WHAT IS NEEDED: Every line below that has "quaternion" in it should be copied.

[Stored items]
+++

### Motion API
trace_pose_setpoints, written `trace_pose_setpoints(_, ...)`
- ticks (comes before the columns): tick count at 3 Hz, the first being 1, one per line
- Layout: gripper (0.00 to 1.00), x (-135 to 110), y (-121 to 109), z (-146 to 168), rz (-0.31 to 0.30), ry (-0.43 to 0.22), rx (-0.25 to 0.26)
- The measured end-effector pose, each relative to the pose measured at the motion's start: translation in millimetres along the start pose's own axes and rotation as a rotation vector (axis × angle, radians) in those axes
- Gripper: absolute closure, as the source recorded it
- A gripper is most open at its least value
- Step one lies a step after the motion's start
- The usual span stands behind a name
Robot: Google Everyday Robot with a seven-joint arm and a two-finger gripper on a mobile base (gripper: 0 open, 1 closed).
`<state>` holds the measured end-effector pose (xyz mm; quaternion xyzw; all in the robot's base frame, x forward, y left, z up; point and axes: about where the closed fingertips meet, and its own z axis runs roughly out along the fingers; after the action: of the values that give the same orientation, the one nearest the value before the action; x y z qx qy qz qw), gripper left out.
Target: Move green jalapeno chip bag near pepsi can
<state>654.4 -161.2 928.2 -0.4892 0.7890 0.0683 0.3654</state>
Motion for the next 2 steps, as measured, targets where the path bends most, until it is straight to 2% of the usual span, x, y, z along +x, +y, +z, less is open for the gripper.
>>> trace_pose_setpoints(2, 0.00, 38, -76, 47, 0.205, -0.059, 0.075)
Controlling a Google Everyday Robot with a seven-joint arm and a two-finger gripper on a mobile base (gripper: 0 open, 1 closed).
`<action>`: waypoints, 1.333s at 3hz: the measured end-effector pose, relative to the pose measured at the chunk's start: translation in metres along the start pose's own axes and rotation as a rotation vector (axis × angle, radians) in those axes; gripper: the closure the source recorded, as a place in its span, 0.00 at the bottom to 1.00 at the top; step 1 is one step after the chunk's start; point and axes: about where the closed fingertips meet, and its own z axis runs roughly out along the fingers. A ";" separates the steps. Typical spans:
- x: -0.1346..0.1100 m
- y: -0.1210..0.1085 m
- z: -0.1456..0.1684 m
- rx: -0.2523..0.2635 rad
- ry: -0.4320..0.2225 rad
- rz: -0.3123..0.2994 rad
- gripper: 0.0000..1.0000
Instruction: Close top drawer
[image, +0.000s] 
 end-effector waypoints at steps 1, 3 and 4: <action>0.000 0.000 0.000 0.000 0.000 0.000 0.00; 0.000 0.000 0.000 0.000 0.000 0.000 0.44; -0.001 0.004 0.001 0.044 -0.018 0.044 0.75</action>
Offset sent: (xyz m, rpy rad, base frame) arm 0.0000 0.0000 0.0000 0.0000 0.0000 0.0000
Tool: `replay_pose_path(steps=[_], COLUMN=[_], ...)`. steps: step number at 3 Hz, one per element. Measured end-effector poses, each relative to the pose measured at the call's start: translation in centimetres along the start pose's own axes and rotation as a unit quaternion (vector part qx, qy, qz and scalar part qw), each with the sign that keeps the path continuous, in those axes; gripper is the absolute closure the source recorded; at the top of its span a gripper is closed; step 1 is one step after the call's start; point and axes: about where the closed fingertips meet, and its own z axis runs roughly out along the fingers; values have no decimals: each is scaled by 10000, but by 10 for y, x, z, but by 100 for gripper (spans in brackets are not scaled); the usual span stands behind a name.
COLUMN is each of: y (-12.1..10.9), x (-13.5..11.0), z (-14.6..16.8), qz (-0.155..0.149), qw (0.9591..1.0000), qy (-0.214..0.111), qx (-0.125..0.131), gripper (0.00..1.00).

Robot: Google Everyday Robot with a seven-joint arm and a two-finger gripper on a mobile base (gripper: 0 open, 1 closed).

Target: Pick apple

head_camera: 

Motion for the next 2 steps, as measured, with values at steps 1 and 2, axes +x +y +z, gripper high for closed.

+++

OUTPUT OF THE TASK:
`<state>` holds the measured end-effector pose (xyz mm; quaternion xyzw; all in the robot's base frame, x forward, y left, z up; point and axes: about where the closed fingertips meet, and its own z axis runs roughly out along the fingers; after the action: of the values that give the same orientation, the one nearest the value before the action; x y z qx qy qz qw), gripper left out.
Tool: `replay_pose_path(steps=[_], COLUMN=[_], ...)`. steps: step number at 3 Hz, one per element. Measured end-effector poses, each relative to the pose measured at the call's start: translation in centimetres along the start pose's own axes and rotation as a unit quaternion (vector part qx, qy, qz and scalar part qw), each with the sign that keeps the path continuous, in those axes; gripper is the absolute closure the source recorded; at the top of its span a gripper is closed; step 1 is one step after the call's start; point and axes: about where the closed fingertips meet, and its own z axis runs roughly out along the fingers; values have no decimals: each is scaled by 10000, but by 10 for y, x, z, but by 100 for gripper (spans in brackets are not scaled); the usual span stands behind a name.

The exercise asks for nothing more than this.